Once again I found myself traversing the Island Highway, John driving as I spun wool in my lap almost mechanically until I realized I was missing the beautiful vista of the scenery driving over the Malahat.  I wish I had taken a picture or maybe several, but I don’t think anything could have done it justice.  Gone was my tiny little world of troubles, opened up by the vast expanse of forest, sky, mountainside and waters, far below us, as we climbed higher and higher away from the city.

But the day was hot, too hot for me and I remained overly worried that the butterflies would not be there.  It was a forty minute drive to Cowichan Station, maybe longer, and by the time we arrived there the heat had become suffocating.  No butterfly would be landing to sun in this.  I hadn’t wanted to make this trip just to see them because that was never enough.  My camera was hungry.

Things seemed different from the previous month as we parked by the old building.

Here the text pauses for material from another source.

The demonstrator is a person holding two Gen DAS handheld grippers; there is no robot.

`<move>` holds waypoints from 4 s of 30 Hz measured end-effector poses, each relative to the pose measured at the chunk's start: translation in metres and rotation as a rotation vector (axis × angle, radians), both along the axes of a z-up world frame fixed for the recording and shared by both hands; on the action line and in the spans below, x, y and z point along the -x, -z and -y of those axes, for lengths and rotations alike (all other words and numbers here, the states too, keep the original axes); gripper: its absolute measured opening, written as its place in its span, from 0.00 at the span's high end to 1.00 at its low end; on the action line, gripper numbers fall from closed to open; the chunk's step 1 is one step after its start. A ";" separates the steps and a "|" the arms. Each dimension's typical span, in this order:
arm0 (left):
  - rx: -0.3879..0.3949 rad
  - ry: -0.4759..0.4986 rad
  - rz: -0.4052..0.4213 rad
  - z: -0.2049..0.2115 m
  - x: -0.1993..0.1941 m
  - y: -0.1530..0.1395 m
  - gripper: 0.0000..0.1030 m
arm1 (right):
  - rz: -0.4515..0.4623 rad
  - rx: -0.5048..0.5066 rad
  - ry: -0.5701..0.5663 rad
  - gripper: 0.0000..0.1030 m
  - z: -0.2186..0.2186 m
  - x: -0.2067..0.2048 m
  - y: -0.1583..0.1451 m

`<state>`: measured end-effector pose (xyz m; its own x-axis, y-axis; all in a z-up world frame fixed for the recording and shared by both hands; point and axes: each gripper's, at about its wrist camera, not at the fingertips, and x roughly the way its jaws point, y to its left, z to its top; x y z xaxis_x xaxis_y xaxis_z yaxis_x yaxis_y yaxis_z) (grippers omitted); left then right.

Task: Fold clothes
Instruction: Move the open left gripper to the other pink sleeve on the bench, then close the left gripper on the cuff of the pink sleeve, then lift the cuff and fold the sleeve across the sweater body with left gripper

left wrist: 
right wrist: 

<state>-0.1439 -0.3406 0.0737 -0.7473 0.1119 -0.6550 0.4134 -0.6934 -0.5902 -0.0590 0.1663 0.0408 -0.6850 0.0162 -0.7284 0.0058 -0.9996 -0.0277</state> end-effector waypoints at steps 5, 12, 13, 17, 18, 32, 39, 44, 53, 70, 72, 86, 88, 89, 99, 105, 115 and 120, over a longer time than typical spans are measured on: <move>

The angle of the sun had changed a great deal.  Vegetation had grown dense and tall, was bearing fruit or flower.  There were lots of daisies in bloom as well as yellow, dandelion-like flowers.  The hogweed had finished flowering and was going to seed making it seem later than last year, maybe too late.  We walked along the rails anyhow as we had come all this way and had nothing to lose.  There was no sign of life that belonged to any butterfly though plenty of honey bee-laden thistles so we kept trekking along the tracks and I took pictures of one thing or another out of frustration, while the sun pounded down on me.

While I passed a few patches of Herb-Robert I still saw no butterflies.  Time passed – we took solace in the cooling shade of trees and ferny areas and finally came around a curve, into a sunny glen beyond a tunnel of Big-Leaf Maples…..and there they were, like summer snowflakes flying up and down, back and forth – at least 10 or more just in that sun-bathed spot, sometimes landing on Herb-Robert to nectar but not very often and certainly not long enough for me!  I could tell this wasn’t going to be an easy time with the temperatures so warm.

Obsessed with getting any pictures at all, I moved in as one butterfly landed beneath some vegetation and took a number of very poor shots that were out of focus and in poor light.  I gave up and let them have their summery flights of fancy, which were more likely for territory and mating rituals.  We decided to walk further and return later because this was their turf and they weren’t going anywhere else.

Up ahead, in another sunlight clearing we spotted a second horde of Margined Whites, and as we slowly crept up I found one that was hungry and wanted to land, and then another and another!  Engrossed, I got one in the sun, its wings an opaque-white with an almost greenish tinge as it nectared on Herb-Robert.  Then it was off, but I’d gotten my first decent shots and was feeling better, much better.

Suddenly there was a flurry of activity in front of me.  A female had landed on a long, wide blade of vegetation and there was a very persistent male butterfly wanting to mate with her. What luck for me!  They might mate or she might choose another but either way, at least for the moment, she didn’t seem to want to budge.  I saw her raise her abdomen, her way of rejecting his advances, yet as he persisted I had the opportunity to get fairly close and take a number of shots of her in the oh-too-bright sun.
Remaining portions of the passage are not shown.